Stevia is a plant based sweetener many times sweeter than sugar but does come with a rather funny after taste hence you will normally find a ‘Stevia based sweetener’ mixed with an alcohol- based sugar like erythritol or xylitol. While stevia and alcohol based sweeteners don’t contain any vitamins or minerals, they don’t contain any calories (well, extremely low) and no carbohydrates so they can be beneficial for keeping the calorie and sugar content extremely low in meals or baking, making it a good choice for weight loss, diabetics or those on a lower carb diet.  Having no insulin rise means less chance of fat storage and is safer on your teeth (less tooth decay). There is still more research that needs to be done about Stevia and it’s health effects An application to Food Standards Australia New Zealand (FSANZ) is under consideration to permit the use of Steviol Glycoside (leaf extract) as a food additive in New Zealand. – See more at http://www.healthyfood.co.nz/articles/2007/january/the-truth-about-artificial-sweeteners

And what about artificial sweeteners such aspartame (Equal) sucralose (Splenda)? There is a lot of heated debate around these, again they are low calorie sweetener but many people tend to feel better without using these varieties. Read more here from the Healthy Food Guide and from the Consumer https://www.consumer.org.nz/articles/artificial-sweeteners


So at the end of day….you have your calorie natural sweeteners such as syrups (honey, maple, agave, rice bran) to fruit and dried fruit, granules like coconut sugar and low calorie and alternative sweeteners along with many other words for sugar such as lactose, maltose, invert sugar, glucose, syrup, maltodextrin, barley malt extract, which can be very confusing or misleading.

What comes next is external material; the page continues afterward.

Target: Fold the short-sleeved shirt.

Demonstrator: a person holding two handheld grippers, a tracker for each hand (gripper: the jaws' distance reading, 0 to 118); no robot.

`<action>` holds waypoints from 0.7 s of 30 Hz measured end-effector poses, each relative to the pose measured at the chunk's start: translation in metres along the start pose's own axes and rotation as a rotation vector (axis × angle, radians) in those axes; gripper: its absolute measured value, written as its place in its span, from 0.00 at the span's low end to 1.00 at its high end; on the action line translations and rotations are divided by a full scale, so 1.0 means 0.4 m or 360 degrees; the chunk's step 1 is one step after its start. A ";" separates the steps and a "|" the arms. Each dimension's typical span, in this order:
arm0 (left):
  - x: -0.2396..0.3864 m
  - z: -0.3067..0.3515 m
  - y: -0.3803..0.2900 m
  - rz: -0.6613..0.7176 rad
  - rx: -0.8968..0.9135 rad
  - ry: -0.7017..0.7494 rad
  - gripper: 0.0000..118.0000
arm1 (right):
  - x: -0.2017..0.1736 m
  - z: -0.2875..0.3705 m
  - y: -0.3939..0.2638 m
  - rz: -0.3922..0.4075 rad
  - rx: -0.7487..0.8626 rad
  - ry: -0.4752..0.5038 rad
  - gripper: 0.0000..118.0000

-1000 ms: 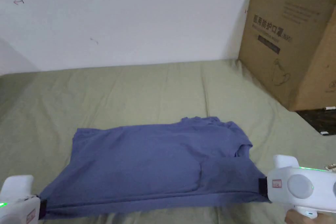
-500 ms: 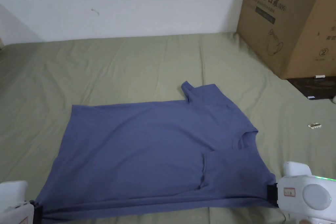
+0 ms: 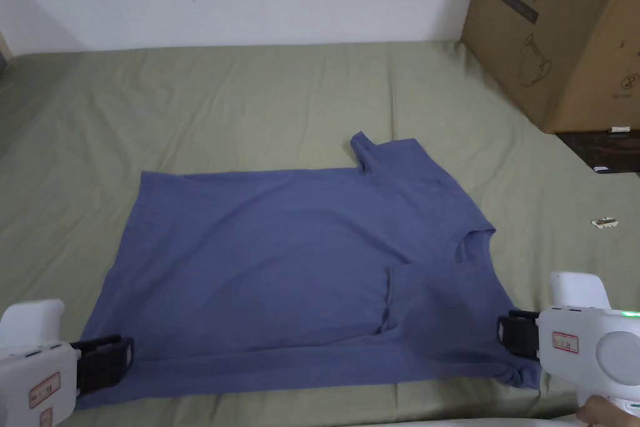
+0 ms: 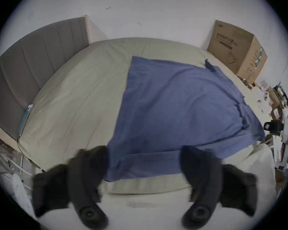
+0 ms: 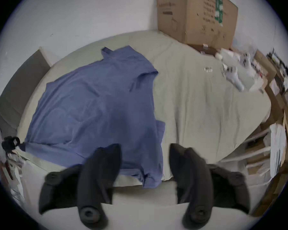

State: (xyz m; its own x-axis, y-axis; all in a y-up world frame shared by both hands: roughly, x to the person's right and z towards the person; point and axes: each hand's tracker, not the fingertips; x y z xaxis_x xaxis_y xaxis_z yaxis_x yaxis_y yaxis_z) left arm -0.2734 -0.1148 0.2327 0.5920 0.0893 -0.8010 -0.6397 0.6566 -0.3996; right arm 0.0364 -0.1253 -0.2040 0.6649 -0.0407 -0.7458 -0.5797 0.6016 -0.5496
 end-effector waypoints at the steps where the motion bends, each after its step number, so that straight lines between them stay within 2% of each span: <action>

Best thing to do is keep away from refined sugars along with check the nutrition panel for added sugars. Look at the ingredients list for total sugars per 100g and choose those cereals, yoghurts, sauces, snack bars etc than come under 10g per 100g. If you are baking, again avoid the table sugar and if quantity is important. If using honey or dried fruit go sparingly, if using Natvia (stevia based sweetener) you can add a lot more without the insulin rise or calories.